Wednesday, March 29, 2023

The Copenhagen Hypnosis Murders on This Day in History

 

This Day in History: The Copenhagen hypnosis murders happened on this day in 1951. The Copenhagen hypnosis murders were a double-murder case in connection with a failed bank robbery that happened in Denmark on 29 March 1951. After extensive police, psychiatric and psychological investigations and the ensuing trial proceedings, two people were convicted of the murders: Palle Hardrup and Bjørn Schouw Nielsen. It was the view of the trial court, in a decision that the Danish Supreme Court affirmed, that Schouw Nielsen had hypnotized the 28-year-old Hardrup to carry out the robbery and the murders. When Hardrup committed the robbery, he shot one of the bank's cashiers and then the branch manager. Hardrup then fled by bicycle to a nearby street and entered a building. Several eyewitnesses went in after him, and the police were directed to the stairwell where Hardrup had tried to hide. Hardrup quickly surrendered to the police without resistance.

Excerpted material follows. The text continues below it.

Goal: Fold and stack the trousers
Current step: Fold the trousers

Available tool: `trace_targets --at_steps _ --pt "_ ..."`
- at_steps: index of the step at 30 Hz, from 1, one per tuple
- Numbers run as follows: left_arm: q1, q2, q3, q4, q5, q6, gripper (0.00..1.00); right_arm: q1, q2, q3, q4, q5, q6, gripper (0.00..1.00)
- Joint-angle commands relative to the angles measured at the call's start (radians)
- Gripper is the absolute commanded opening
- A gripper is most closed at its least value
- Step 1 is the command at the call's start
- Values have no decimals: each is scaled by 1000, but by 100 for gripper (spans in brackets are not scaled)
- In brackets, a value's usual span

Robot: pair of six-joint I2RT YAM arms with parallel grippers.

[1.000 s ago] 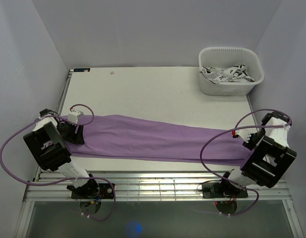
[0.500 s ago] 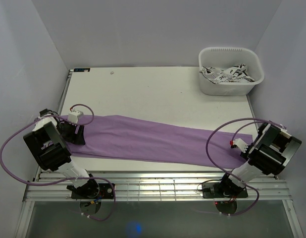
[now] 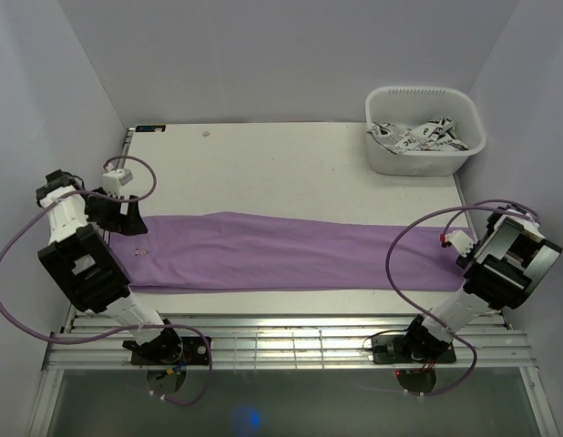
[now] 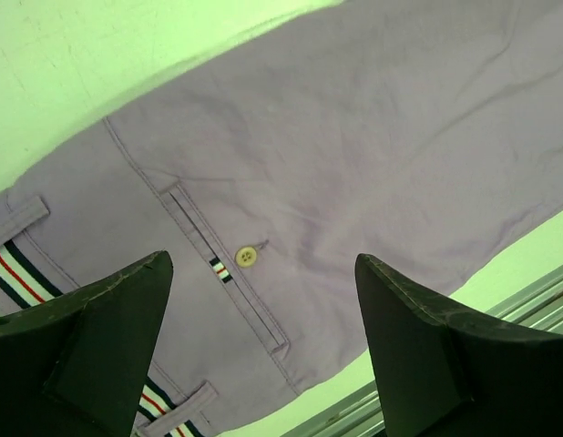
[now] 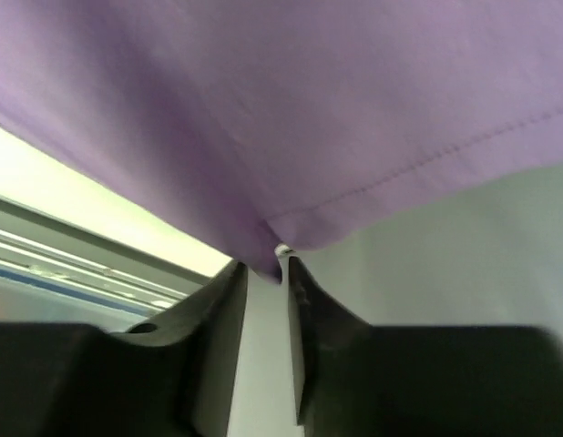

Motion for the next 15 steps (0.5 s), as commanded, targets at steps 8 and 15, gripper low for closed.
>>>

After the robbery, the police department began to suspect that Nielsen might have used hypnosis to manipulate Hardrup to commit the bank robbery and the related murders. The theory was corroborated by forty witness statements from prisoners and guards at Horsens State Prison: these statements suggested that Hardrup was already under Nielsen's mental control in prison. The guards and prisoners reported that Nielsen manipulated Hardrup like a puppet and that he was able to make Hardrup behave as if he were in a trance. Hardrup had also told several fellow inmates that Nielsen hypnotized him regularly.

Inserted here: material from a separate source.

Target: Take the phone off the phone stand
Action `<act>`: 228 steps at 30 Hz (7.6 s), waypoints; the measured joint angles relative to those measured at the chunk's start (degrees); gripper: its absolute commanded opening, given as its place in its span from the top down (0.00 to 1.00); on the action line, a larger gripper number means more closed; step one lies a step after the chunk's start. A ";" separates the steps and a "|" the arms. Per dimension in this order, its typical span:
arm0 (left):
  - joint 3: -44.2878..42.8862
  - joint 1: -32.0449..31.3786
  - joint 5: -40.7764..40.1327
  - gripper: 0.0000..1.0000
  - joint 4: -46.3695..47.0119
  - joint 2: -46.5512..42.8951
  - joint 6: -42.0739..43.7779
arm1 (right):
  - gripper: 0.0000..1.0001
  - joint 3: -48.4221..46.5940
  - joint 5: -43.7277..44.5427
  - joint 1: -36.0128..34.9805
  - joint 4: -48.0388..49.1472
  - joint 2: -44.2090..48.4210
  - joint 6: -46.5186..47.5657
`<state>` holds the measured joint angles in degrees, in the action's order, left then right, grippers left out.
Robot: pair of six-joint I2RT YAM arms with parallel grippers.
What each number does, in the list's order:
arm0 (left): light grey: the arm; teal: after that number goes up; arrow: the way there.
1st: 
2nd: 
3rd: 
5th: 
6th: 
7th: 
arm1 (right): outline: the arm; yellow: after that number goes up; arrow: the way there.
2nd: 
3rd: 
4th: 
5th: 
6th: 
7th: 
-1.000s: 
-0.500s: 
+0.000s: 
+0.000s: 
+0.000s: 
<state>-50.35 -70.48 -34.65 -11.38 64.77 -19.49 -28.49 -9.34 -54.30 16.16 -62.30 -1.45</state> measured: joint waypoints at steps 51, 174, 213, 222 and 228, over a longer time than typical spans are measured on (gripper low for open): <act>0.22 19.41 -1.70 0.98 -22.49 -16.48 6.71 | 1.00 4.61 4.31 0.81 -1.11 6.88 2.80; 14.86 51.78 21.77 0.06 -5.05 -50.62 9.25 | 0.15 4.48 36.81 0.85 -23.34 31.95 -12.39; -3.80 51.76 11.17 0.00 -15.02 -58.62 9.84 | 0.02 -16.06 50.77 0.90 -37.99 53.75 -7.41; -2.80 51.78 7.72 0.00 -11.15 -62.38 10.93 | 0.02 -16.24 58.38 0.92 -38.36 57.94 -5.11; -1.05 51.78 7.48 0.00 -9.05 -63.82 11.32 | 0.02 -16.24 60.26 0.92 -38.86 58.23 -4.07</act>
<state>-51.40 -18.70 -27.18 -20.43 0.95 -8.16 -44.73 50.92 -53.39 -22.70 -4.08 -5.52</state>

After an extensive set of legal proceedings that ended eventually in 1955, Palle Hardrup was sentenced to be imprisoned indefinitely at the Institution of Herstedvester. The Danish Supreme Court upheld Bjørn Schouw Nielsen's sentence to life imprisonment, and declined to reopen the case. At the time of the Supreme Court's decision, the Danish Medico-Legal Council had stated that they were unable either to confirm or dispute the theory that you can hypnotize someone into committing a crime. However, in December 1956, after a thorough examination of the case file, the Council issued its final public statement on the case, finding that there had been a significant mental disorder in Hardrup's state of mind - the influence of another person, which in these circumstances involved hypnosis. A few years later, the subcommittee of the Strasbourg Court of Human Rights reopened the case for special consideration. In 1960, the subcommittee found that Nielsen had been properly convicted by the Danish judiciary. This decision was further upheld by the Human Rights Court in 1961. Both Nielsen and Hardrup were released, independently, in 1967. Bjørn Schouw Nielsen committed suicide with potassium cyanide in 1974. Palle Hardrup died in 2012.